Thanks.  Will update.

> 
> > The first generation of TDX essentially guarantees that all system RAM
> > memory regions (excluding the memory below 1MB) can be used as TDX
> > memory.  To avoid having to modify the page allocator to distinguish TDX
> > and non-TDX allocation, this series chooses to use all system RAM as TDX
> > memory.
> > 
> > E820 table is used to find all system RAM entries.  Following
> > e820__memblock_setup(), both E820_TYPE_RAM and E820_TYPE_RESERVED_KERN
> > types are treated as TDX memory, and contiguous ranges in the same NUMA
> > node are merged together (similar to memblock_add()) before trimming the
> > non-page-aligned part.
> 
> This e820 cruft is too much detail for a cover letter.  In general, once
> you start talking about individual functions, you've gone too far in the
> cover letter.

Will remove.

> 
> > 3. Memory hotplug
> > 
> > The first generation of TDX architecturally doesn't support memory
> > hotplug.  And the first generation of TDX-capable platforms don't support
> > physical memory hotplug.  Since it physically cannot happen, this series
> > doesn't add any check in ACPI memory hotplug code path to disable it.
> > 
> > A special case of memory hotplug is adding NVDIMM as system RAM using
> > kmem driver.  However the first generation of TDX-capable platforms
> > cannot enable TDX and NVDIMM simultaneously, so in practice this cannot
> > happen either.
> 
> What prevents this code from today's code being run on tomorrow's
> platforms and breaking these assumptions?

I forgot to add below (which is in the documentation patch):

"This can be enhanced when future generation of TDX starts to support ACPI
memory hotplug, or NVDIMM and TDX can be enabled simultaneously on the
same platform."

Is this acceptable?

> 
> > Another case is admin can use 'memmap' kernel command line to create
> > legacy PMEMs and use them as TD guest memory, or theoretically, can use
> > kmem driver to add them as system RAM.  To avoid having to change memory
> > hotplug code to prevent this from happening, this series always include
> > legacy PMEMs when constructing TDMRs so they are also TDX memory.
> > 
> > 4. CPU hotplug
> > 
> > The first generation of TDX architecturally doesn't support ACPI CPU
> > hotplug.  All logical cpus are enabled by BIOS in MADT table.  Also, the
> > first generation of TDX-capable platforms don't support ACPI CPU hotplug
> > either.  Since this physically cannot happen, this series doesn't add any
> > check in ACPI CPU hotplug code path to disable it.
> > 
> > Also, only TDX module initialization requires all BIOS-enabled cpus are
> > online.  After the initialization, any logical cpu can be brought down
> > and brought up to online again later.  Therefore this series doesn't
> > change logical CPU hotplug either.
> > 
> > 5. TDX interaction with kexec()
> > 
> > If TDX is ever enabled and/or used to run any TD guests, the cachelines
> > of TDX private memory, including PAMTs, used by TDX module need to be
> > flushed before transiting to the new kernel otherwise they may silently
> > corrupt the new kernel.  Similar to SME, this series flushes cache in
> > stop_this_cpu().
> 
> What does this have to do with kexec()?  What's a PAMT?

The point is the dirty cachelines of TDX private memory must be flushed
otherwise they may slightly corrupt the new kexec()-ed kernel.

Will use "TDX metadata" instead of "PAMT".  The former has already been
mentioned above.

> 
> > The TDX module can be initialized only once during its lifetime.  The
> > first generation of TDX doesn't have interface to reset TDX module to
> 
> 				      ^ an

Thanks.

> 
> > uninitialized state so it can be initialized again.
> > 
> > This implies:
> > 
> >   - If the old kernel fails to initialize TDX, the new kernel cannot
> >     use TDX too unless the new kernel fixes the bug which leads to
> >     initialization failure in the old kernel and can resume from where
> >     the old kernel stops.
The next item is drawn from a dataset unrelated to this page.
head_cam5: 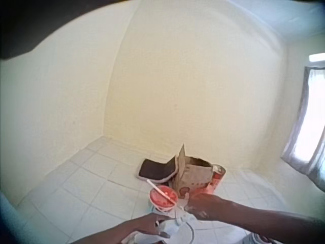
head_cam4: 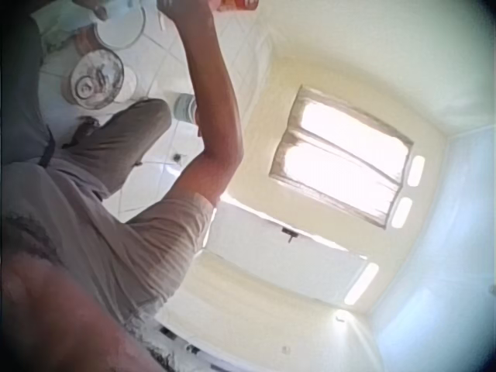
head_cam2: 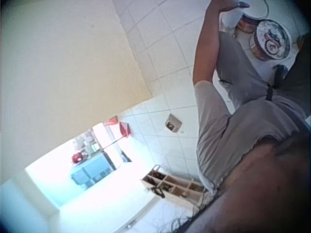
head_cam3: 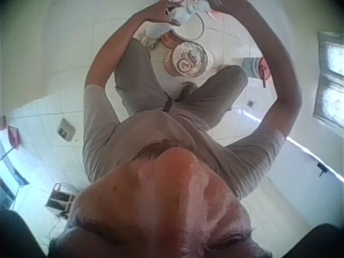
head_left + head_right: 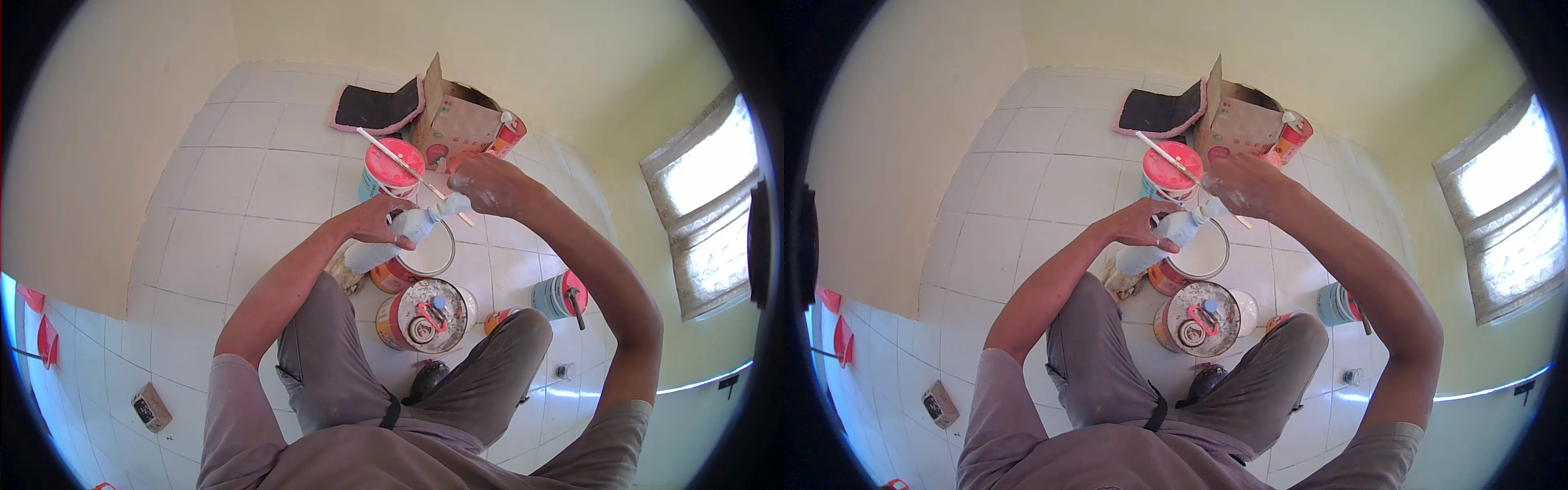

This requires certain coordination between
> >     the two kernels.
> 
> OK, but what does this *MEAN*?

This means we need to extend the information which the old kernel passes to the
new kernel.  But I don't think it's feasible.  I'll refine this kexec() section
to make it more concise next version.

> 
> >   - If the old kernel has initialized TDX successfully, the new kernel
> >     may be able to use TDX if the two kernels have the exactly same
> >     configurations on the TDX module. It further requires the new kernel
> >     to reserve the TDX metadata pages (allocated by the old kernel) in
> >     its page allocator. It also requires coordination between the two
> >     kernels.  Furthermore, if kexec() is done when there are active TD
> >     guests running, the new kernel cannot use TDX because it's extremely
> >     hard for the old kernel to pass all TDX private pages to the new
> >     kernel.
> > 
> > Given that, this series doesn't support TDX after kexec() (except the
> > old kernel doesn't attempt to initialize TDX at all).
> > 
> > And this series doesn't shut down TDX module but leaves it open during
> > kexec().  It is because shutting down TDX module requires CPU being in
> > VMX operation but there's no guarantee of this during kexec().  Leaving
> > the TDX module open is not the best case, but it is OK since the new
> > kernel won't be able to use TDX anyway (therefore TDX module won't run
> > at all).
> 
> tl;dr: kexec() doesn't work with this code.
> 
> Right?
> 
> That doesn't seem good.

It can work in my understanding.  We just need to flush cache before booting to
the new kernel.

-- 
Thanks,
-Kai